◆ WORK INSTRUCTIONS: From the entries below, copy out every line with "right" in it.

◆ RECORDS SHOWN:
►
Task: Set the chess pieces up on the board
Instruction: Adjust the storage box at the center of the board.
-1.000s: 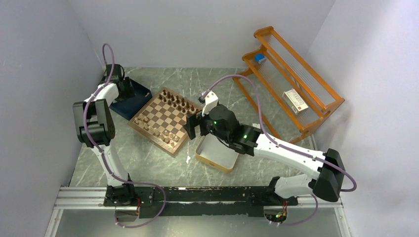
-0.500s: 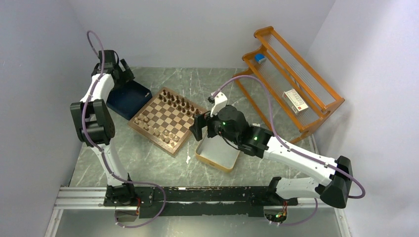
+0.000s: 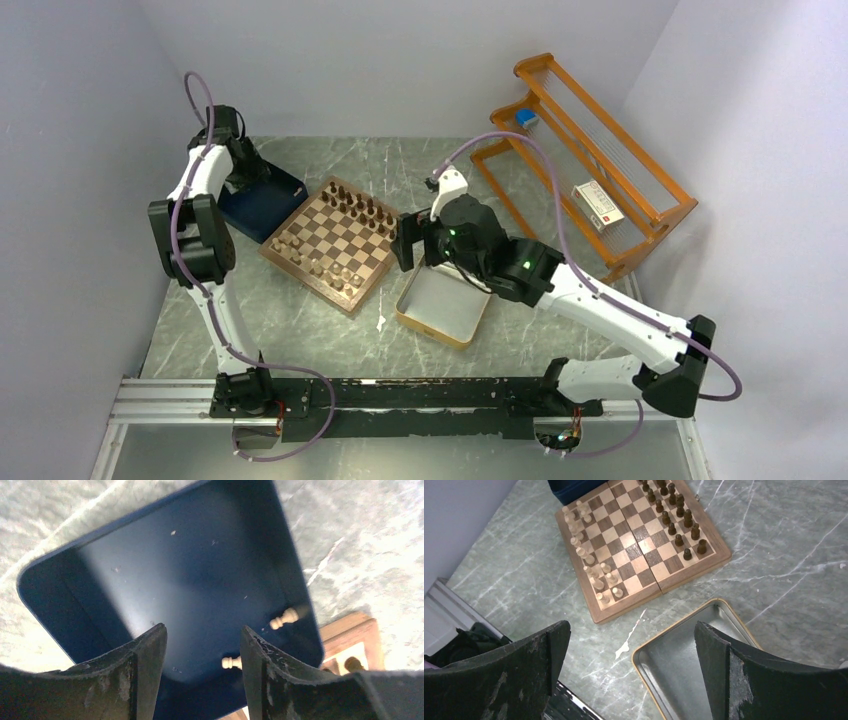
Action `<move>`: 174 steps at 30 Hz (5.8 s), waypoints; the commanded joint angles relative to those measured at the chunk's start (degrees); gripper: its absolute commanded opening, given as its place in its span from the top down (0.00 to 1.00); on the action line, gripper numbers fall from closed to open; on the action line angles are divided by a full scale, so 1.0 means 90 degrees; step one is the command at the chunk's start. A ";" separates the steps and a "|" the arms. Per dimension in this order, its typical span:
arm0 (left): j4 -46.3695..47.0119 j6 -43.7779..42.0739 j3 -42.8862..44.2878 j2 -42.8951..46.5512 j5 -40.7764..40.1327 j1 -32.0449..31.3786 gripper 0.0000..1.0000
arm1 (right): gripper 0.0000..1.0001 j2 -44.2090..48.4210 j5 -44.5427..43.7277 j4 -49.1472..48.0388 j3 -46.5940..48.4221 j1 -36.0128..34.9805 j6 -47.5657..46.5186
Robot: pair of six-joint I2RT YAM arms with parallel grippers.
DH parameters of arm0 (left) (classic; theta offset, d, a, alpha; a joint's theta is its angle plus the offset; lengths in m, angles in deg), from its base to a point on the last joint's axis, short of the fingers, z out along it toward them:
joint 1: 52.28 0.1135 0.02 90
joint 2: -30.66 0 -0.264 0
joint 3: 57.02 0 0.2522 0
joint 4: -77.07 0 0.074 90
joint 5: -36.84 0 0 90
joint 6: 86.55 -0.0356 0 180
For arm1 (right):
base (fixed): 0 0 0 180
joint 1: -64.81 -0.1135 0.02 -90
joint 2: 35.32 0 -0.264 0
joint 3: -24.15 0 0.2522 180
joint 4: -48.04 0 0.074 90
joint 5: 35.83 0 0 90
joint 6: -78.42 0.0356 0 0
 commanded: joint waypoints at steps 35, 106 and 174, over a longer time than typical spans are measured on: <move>-0.1250 0.1683 -0.0754 0.0293 -0.1566 0.0308 0.41 | 0.00 -0.0421 0.0571 0.0203 0.0287 0.0758 -0.1802; 0.1287 -0.4199 -0.0170 -0.0010 -0.0266 0.0519 0.95 | 0.00 -0.0944 0.0829 0.0625 0.0929 0.0758 -0.1564; -0.1967 0.5314 0.0044 -0.0100 -0.1334 -0.0491 0.57 | 0.00 -0.0864 0.0836 0.0850 0.1154 0.0758 -0.1370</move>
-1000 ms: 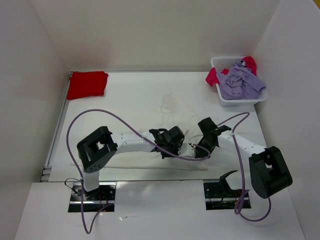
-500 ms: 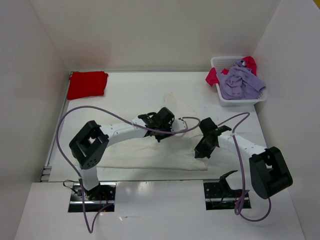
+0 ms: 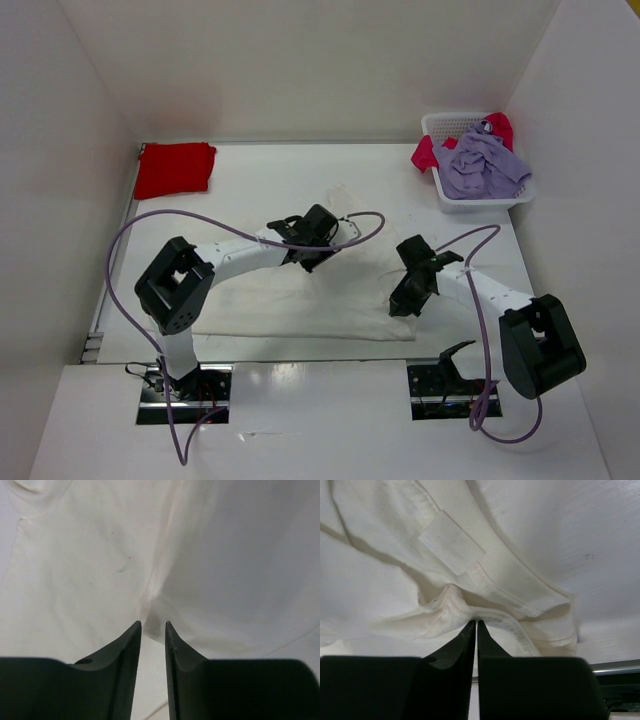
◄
◆ SOLVED PROBLEM:
arm1 (right): gripper 0.0000..1.0001 j2 -44.2090..48.4210 j5 -44.5427..43.7277 j4 -49.1472..48.0388 j3 -46.5940..48.4221 j1 -36.0128..34.9805 j6 -47.5657..46.5186
For arm1 (right):

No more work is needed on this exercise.